In der Anhörung waren die Vorschläge des Bundesrates mehrheitlich auf Kritik gestossen. Die TV-Kabelnetzbetreiber erachten eine Regelung grundsätzlich als unnötig. Den Konsumentenschutzorganisationen ging der Entwurf zu wenig weit. Sie forderten ein Verschlüsselungsverbot.

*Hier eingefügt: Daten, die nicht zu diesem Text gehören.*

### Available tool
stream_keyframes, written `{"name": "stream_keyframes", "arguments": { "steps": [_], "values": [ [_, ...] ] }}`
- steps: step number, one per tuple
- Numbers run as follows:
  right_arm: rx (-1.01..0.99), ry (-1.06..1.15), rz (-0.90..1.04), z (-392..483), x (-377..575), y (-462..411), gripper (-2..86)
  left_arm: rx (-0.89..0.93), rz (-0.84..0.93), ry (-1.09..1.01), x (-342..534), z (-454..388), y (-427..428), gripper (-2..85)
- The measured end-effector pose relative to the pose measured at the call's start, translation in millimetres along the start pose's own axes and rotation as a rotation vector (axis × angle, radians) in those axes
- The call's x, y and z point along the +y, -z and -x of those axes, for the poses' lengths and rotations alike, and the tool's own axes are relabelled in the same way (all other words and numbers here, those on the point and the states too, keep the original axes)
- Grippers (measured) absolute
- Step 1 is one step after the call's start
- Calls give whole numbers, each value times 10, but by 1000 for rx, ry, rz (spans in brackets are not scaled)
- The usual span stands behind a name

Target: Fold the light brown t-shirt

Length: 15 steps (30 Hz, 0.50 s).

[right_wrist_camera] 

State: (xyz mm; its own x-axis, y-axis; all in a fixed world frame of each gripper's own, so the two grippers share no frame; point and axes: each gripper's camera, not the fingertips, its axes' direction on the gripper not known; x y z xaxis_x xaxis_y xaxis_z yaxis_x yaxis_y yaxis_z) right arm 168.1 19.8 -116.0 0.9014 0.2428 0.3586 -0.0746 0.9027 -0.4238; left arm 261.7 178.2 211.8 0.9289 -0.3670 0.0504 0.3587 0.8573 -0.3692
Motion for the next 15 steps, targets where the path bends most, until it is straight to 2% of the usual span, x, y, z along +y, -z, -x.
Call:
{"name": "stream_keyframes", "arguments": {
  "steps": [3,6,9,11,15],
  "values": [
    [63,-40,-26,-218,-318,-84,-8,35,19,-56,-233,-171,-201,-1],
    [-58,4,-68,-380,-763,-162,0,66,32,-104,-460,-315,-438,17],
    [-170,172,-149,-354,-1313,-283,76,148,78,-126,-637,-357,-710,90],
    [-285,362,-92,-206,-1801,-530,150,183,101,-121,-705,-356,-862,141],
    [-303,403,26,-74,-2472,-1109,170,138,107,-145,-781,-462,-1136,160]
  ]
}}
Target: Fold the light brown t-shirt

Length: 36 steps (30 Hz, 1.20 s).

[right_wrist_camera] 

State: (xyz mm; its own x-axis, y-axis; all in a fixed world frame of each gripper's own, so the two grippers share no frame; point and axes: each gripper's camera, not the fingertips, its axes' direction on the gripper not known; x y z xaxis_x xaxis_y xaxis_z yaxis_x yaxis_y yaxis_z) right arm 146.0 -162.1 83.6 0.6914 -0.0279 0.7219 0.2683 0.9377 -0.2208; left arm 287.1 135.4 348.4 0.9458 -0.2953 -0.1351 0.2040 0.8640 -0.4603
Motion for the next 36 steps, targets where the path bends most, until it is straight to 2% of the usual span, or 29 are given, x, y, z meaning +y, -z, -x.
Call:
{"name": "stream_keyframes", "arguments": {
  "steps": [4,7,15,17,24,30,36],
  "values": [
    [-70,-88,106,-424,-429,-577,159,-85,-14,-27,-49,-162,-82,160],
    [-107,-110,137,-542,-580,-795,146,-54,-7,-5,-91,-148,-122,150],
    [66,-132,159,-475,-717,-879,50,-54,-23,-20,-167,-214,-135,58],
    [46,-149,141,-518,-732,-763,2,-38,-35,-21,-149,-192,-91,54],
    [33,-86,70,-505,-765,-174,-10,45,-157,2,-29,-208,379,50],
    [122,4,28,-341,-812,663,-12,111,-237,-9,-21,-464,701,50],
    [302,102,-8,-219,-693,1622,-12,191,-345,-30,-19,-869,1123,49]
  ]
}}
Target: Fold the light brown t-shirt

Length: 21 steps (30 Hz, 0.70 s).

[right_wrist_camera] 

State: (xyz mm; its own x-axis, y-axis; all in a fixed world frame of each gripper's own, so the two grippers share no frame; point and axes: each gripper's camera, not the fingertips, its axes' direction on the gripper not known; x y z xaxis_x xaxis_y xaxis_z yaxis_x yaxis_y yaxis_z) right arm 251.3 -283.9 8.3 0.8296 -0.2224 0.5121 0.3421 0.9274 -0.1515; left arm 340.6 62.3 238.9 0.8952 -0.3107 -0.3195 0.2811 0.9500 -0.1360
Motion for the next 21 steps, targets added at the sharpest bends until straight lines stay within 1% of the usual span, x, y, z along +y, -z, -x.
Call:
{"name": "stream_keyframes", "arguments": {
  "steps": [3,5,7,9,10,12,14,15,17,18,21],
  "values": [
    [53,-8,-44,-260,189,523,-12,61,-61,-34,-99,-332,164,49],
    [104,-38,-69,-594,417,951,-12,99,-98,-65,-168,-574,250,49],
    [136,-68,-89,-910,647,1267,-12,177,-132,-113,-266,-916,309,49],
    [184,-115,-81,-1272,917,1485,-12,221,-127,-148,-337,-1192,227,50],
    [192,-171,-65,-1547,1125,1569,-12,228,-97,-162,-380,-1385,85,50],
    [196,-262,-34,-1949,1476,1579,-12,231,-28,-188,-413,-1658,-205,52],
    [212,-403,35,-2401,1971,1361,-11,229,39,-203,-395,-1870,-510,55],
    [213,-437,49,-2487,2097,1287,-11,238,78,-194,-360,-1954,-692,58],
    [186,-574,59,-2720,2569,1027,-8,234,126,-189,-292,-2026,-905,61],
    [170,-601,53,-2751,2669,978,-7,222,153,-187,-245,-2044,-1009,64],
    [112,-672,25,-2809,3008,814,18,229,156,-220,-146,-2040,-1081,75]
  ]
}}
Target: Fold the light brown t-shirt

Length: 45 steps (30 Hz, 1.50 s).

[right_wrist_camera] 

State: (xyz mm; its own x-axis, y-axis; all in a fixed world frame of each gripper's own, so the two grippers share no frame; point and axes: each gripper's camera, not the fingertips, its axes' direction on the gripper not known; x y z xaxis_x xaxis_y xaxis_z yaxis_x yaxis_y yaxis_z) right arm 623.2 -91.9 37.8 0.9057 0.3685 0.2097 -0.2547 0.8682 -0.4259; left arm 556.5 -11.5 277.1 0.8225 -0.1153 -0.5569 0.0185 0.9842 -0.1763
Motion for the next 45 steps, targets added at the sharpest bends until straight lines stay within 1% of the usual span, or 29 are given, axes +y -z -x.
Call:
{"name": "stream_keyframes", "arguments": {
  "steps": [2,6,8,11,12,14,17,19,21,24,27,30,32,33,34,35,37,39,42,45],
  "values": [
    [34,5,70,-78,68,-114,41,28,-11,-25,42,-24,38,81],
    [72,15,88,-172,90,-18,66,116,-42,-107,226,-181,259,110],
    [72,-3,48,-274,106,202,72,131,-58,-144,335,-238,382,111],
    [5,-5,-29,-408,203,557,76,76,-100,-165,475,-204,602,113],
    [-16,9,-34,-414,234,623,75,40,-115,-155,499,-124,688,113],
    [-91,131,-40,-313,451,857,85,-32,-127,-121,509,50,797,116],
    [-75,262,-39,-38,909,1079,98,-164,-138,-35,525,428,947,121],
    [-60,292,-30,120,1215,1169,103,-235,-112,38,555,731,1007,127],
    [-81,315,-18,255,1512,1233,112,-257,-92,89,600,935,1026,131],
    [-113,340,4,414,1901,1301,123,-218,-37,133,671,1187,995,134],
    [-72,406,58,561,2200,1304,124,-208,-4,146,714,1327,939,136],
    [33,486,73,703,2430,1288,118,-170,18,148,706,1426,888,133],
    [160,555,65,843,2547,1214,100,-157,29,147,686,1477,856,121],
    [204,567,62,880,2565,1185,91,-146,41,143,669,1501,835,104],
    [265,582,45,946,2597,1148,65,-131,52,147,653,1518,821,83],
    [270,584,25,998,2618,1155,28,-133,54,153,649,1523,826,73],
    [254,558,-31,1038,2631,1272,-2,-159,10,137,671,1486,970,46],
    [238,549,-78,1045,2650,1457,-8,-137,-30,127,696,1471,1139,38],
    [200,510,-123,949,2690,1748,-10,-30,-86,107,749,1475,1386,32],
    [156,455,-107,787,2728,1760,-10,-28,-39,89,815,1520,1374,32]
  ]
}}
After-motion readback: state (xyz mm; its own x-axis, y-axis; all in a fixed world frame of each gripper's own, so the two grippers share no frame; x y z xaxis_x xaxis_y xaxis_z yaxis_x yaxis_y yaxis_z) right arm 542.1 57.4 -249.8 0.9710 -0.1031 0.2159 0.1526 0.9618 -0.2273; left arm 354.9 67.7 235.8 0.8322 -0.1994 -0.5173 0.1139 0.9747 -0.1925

Viele Eingaben bezogen sich auf die von Cablecom diesen Sommer eingeführte Lösung mit einer Smartcard (DigiCard), welche nur mit der Schnittstelle CI+ funktioniert. Ob die Lösung der Cablecom die vom Bund geplanten Vorschriften erfüllt, müsse erst noch vertieft geprüft werden, heisst es in der Botschaft zur Gesetzesänderung.
Nach den Vorschlägen des Bundesrates sollen die Anbieter grundsätzlich selbst entscheiden können, wie sie die freie Wahl der Set-Top-Box gewährleisten wollen. Ein Verschlüsselungsverbot ist nicht vorgesehen.
Verzichten die Anbieter nicht auf eine Verschlüsselung, sollen sie neu verpflichtet sein, ihren Kundinnen und Kunden ein Grundangebot von mindestens 50 Fernsehprogrammen anzubieten, das auch mit frei erhältlichen Empfangsgeräten konsumiert werden kann.
Dies erfordert, dass sie ein Zugangsberechtigungssystem mit Steckkarten anbieten, die in fremde Empfangsgeräte eingefügt werden können. Das Steckkarten-System darf nicht teurer sein als der Abonnementspreis für das Grundangebot mit eigener Set-Top-Box.
Welche Regeln für Telekomunternehmen wie die Swisscom gelten, die ihre Programme über das Internet Protokoll (IPTV) verbreiten, (früher Bluewin-TV) ist noch offen. Dies aus technischen Gründen: Die Entschlüsselung von Programmangeboten über IPTV ist heute nur mit der Anbieter-eigenen Set-Top-Box möglich.